Activity
Filter the listing below, please, and copy only the lines with the word "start".
= = =
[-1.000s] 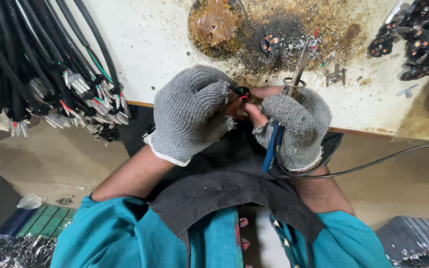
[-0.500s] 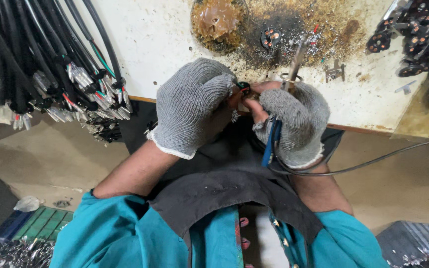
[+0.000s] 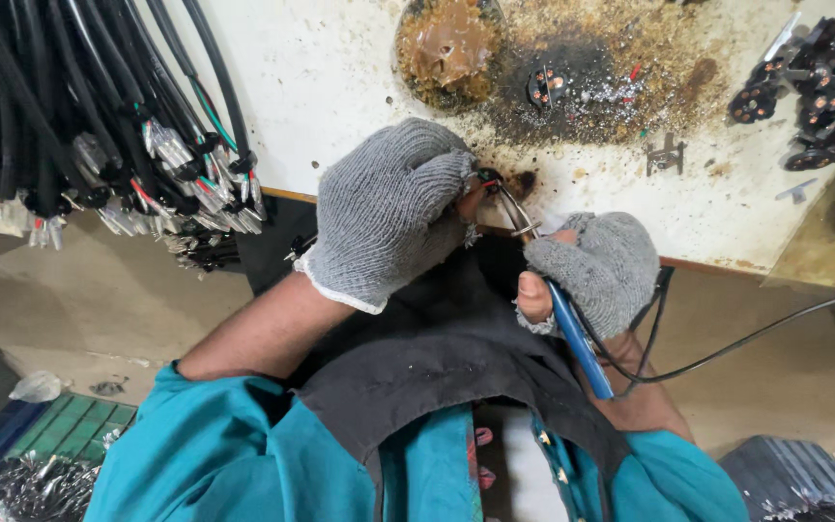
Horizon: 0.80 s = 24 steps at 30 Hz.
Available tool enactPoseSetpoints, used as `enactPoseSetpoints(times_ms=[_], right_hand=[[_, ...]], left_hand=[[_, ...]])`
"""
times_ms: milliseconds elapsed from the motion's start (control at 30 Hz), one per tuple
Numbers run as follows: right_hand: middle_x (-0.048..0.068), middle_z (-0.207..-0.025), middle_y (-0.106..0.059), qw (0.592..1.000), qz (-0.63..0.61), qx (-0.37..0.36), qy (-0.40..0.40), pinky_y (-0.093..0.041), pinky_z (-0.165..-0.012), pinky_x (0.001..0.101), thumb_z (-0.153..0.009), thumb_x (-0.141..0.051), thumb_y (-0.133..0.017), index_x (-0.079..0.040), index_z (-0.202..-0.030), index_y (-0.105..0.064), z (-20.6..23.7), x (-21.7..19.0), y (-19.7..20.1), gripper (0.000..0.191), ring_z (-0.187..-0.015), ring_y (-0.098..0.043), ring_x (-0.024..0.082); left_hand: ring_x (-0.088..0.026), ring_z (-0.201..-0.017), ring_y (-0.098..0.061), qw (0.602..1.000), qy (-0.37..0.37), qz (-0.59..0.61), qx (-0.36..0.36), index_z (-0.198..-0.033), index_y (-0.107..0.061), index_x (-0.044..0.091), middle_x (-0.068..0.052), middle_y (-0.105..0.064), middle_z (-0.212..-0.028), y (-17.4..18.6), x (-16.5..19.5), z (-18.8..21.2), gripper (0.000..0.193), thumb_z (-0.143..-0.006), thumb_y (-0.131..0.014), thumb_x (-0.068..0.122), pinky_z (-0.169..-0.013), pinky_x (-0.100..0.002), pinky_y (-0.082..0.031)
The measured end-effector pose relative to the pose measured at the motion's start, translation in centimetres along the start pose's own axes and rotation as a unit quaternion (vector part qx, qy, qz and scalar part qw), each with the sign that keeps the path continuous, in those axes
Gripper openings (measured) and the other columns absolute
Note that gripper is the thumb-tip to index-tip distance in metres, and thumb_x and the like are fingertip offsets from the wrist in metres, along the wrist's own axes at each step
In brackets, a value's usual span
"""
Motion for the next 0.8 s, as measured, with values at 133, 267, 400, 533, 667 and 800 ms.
enactPoseSetpoints(times_ms=[133, 267, 400, 533, 667, 800], right_hand=[[0.008, -0.076, -0.064, 0.998, 0.039, -0.043, 0.017, -0.045, -0.066, 0.0469, -0.084, -0.03, -0.08, -0.01, -0.097, -0.075, -0.6, -0.3, -0.5, 0.024, -0.072, -0.063, 0.032], [0.008, -0.07, -0.063, 0.99, 0.058, -0.084, 0.093, -0.043, -0.056, 0.0468, -0.082, -0.028, -0.083, -0.012, -0.093, -0.076, -0.7, -0.7, -1.3, 0.021, -0.063, -0.062, 0.032], [0.007, -0.068, -0.062, 0.991, 0.037, -0.081, 0.102, -0.042, -0.053, 0.0452, -0.081, -0.026, -0.085, -0.012, -0.093, -0.077, -0.6, -0.5, -1.5, 0.02, -0.059, -0.061, 0.03], [0.007, -0.071, -0.064, 0.993, 0.043, -0.067, 0.092, -0.043, -0.055, 0.0458, -0.081, -0.026, -0.085, -0.012, -0.095, -0.077, -0.8, -0.7, -1.3, 0.021, -0.062, -0.062, 0.031], [0.008, -0.074, -0.065, 0.994, 0.044, -0.053, 0.084, -0.044, -0.058, 0.0465, -0.082, -0.026, -0.084, -0.012, -0.097, -0.076, -1.0, -0.9, -1.0, 0.022, -0.066, -0.063, 0.031], [0.008, -0.077, -0.067, 0.995, 0.05, -0.034, 0.073, -0.045, -0.06, 0.0471, -0.082, -0.027, -0.084, -0.012, -0.099, -0.076, -0.7, -0.7, -0.9, 0.024, -0.069, -0.064, 0.031]], left_hand=[[-0.031, -0.095, -0.067, 1.0, 0.005, 0.007, -0.002, -0.101, -0.066, 0.012, -0.007, -0.066, -0.107, -0.1, -0.3, 0.0, 0.023, -0.086, -0.082, 0.017, -0.077, -0.042, -0.054], [-0.032, -0.097, -0.067, 1.0, -0.001, -0.001, -0.001, -0.105, -0.066, 0.011, -0.009, -0.066, -0.109, -0.2, -0.5, 0.1, 0.022, -0.091, -0.082, 0.018, -0.078, -0.043, -0.054], [-0.032, -0.097, -0.067, 1.0, -0.002, 0.001, 0.005, -0.105, -0.067, 0.012, -0.008, -0.066, -0.109, -0.4, -0.5, 0.3, 0.022, -0.09, -0.082, 0.019, -0.078, -0.043, -0.055], [-0.032, -0.096, -0.067, 1.0, -0.005, 0.003, 0.009, -0.106, -0.067, 0.011, -0.008, -0.066, -0.109, -0.3, -0.5, 0.3, 0.023, -0.09, -0.082, 0.018, -0.077, -0.043, -0.054], [-0.032, -0.096, -0.067, 1.0, -0.011, 0.006, 0.002, -0.103, -0.066, 0.01, -0.009, -0.065, -0.108, -0.2, -0.4, 0.3, 0.024, -0.088, -0.083, 0.016, -0.078, -0.043, -0.055], [-0.032, -0.097, -0.067, 1.0, -0.011, 0.011, 0.008, -0.105, -0.066, 0.011, -0.009, -0.066, -0.109, 0.0, -0.3, 0.2, 0.025, -0.086, -0.082, 0.016, -0.078, -0.042, -0.055]])
Point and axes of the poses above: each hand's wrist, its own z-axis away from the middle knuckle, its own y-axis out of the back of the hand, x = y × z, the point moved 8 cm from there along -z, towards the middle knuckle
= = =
Response to this task
times_ms: milliseconds elapsed from the motion's start (control at 30 Hz), one per tuple
The measured end-effector pose relative to the pose measured at the motion's start, translation in centimetres along the start pose's own axes and rotation as a unit quaternion (vector part qx, qy, qz and scalar part qw), each with the sign that keeps the path continuous, in those axes

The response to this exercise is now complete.